__Work required__
Where an image appears, leave it out; otherwise repeat the data exactly.

***

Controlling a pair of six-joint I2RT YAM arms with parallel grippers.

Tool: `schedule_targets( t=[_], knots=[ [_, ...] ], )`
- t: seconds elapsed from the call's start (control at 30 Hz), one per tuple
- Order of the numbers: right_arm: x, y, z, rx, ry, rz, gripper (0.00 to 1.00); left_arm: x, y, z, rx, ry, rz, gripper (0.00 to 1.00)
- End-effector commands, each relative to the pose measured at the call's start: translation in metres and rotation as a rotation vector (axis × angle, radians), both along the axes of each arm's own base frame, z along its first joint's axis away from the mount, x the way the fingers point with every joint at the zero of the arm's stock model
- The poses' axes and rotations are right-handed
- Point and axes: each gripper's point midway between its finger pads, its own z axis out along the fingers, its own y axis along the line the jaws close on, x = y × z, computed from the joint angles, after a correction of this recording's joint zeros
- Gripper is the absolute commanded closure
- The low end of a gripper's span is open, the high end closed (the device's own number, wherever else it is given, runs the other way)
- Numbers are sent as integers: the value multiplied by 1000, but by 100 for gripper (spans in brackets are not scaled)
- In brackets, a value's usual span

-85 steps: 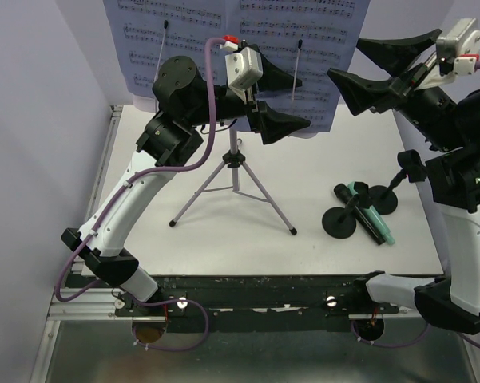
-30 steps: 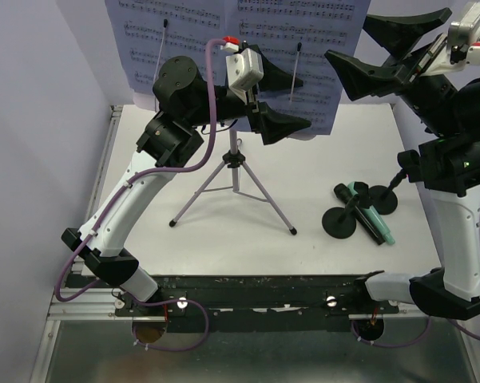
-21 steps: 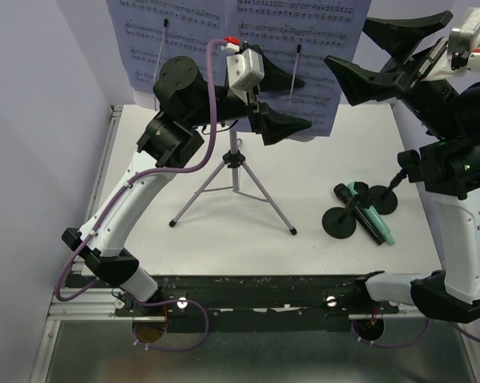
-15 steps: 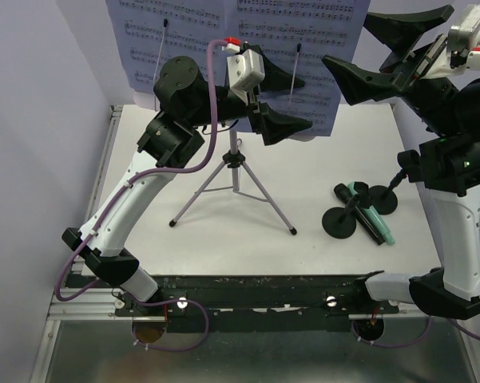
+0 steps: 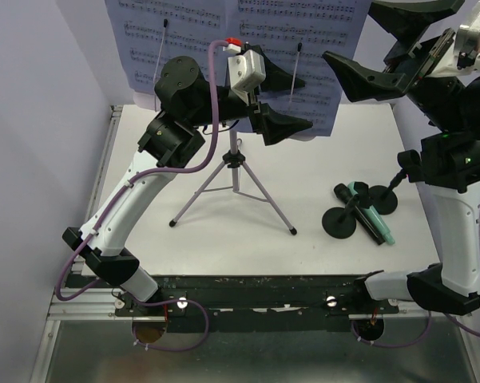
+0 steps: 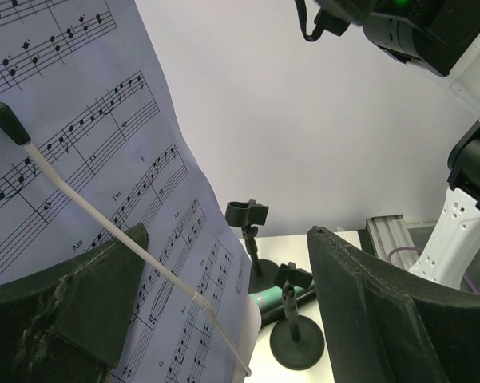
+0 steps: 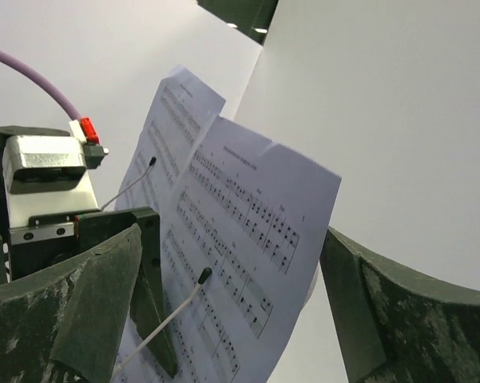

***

__Exercise result__
Controlling a pair of six-joint I2RT YAM arms with parallel grippers.

Tool: `schedule_targets( t=[_], knots=[ [_, ...] ], )`
- t: seconds elapsed from the call's start (control at 30 Hz), one per tuple
- Order of the numbers: right_arm: x, y, z, rx, ry, rz, gripper (0.00 to 1.00); left_arm: x, y, z, rx, ry, rz, gripper (0.00 to 1.00)
- End-effector commands, each relative to the pose measured at the call's start: translation in metres and rotation as a rotation vector (axis × angle, radians), both along the axes of each arm's own base frame, z along its first joint's axis away from the mount, x the way the fingers point with every joint at the zero of the arm's stock model
- The poses' axes and rotations are right-handed
- Point and axes: each gripper's point midway between its finger pads, its own z axis out along the fingers, its own y axis along the line the jaws close on, x = y × z, computed from the joint angles, after a correction of this recording's joint zeros
- Gripper is the absolute commanded closure
- The low end of a gripper's span is open, the high end closed (the device's own number, wherever else it is given, runs the other way)
- Numbers are sent as integers: the value multiplied by 1000, but by 100 for gripper (spans in brackets are not scaled)
- In brackets, a value's usual span

-85 steps: 
-30 steps: 
-21 steps: 
-15 steps: 
+0 steps: 
+0 steps: 
+0 steps: 

That completes the answer, and no more is expected.